Task statement - Work out how many lines in the entries below include the word "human", and give only that figure.

(Data entries)
+ + + + +

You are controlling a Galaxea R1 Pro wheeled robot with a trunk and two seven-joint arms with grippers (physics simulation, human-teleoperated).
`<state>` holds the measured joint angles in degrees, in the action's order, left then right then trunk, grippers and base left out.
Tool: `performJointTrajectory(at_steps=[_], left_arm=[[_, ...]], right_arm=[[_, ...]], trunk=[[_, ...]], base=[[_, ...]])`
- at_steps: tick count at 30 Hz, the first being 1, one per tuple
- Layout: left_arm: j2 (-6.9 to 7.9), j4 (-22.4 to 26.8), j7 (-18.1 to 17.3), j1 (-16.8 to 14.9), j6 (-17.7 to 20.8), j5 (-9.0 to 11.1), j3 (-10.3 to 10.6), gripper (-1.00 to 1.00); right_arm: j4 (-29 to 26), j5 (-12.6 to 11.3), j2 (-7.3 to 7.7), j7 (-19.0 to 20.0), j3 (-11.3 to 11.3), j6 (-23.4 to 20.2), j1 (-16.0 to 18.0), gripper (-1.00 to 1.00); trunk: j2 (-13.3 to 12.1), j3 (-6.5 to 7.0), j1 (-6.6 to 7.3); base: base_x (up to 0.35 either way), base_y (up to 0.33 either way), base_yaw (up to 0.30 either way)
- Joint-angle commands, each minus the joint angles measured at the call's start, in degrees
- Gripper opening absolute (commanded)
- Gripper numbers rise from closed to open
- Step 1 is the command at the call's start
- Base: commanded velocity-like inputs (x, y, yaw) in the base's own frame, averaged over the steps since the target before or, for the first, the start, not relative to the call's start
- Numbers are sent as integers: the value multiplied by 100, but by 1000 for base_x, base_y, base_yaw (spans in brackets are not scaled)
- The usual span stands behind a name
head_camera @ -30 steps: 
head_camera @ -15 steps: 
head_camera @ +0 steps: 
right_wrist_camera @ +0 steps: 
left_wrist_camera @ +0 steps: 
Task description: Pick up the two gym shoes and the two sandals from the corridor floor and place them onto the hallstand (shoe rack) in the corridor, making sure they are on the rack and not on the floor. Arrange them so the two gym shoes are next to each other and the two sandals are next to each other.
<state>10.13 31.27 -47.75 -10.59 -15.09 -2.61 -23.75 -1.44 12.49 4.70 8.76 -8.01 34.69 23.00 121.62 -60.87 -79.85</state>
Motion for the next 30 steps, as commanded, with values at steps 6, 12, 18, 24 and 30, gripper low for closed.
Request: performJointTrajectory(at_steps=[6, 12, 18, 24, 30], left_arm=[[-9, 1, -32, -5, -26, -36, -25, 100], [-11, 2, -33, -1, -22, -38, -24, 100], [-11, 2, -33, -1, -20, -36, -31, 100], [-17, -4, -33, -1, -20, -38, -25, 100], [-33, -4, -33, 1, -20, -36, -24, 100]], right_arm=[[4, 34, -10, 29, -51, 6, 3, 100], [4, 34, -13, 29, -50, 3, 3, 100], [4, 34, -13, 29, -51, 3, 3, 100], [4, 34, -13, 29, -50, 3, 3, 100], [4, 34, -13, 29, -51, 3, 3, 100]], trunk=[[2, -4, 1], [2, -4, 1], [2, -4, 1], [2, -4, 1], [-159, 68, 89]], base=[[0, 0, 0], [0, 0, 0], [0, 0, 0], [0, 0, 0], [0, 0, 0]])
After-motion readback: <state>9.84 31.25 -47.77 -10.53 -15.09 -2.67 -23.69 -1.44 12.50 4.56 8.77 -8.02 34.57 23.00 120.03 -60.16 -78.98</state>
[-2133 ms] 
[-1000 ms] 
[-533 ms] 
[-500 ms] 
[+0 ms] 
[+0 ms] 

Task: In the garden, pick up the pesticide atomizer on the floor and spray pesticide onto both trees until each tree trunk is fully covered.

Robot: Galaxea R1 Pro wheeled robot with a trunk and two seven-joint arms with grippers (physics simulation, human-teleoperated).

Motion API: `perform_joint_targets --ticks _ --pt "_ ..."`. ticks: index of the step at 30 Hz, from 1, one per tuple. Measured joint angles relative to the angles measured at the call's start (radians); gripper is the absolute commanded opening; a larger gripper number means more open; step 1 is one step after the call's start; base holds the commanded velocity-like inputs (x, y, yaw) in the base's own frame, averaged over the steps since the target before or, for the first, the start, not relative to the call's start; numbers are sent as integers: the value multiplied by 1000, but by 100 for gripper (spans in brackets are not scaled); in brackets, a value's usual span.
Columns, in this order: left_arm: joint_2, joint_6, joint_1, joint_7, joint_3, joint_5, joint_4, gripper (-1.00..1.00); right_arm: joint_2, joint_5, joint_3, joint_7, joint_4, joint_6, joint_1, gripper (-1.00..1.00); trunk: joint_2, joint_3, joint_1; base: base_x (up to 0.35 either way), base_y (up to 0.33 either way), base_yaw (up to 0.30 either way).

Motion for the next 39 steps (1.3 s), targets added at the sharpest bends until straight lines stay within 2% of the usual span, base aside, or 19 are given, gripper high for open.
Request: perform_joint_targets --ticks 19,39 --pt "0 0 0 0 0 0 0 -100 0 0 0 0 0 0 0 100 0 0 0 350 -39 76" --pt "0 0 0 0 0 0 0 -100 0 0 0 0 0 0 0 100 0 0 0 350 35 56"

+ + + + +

Exercise result - 2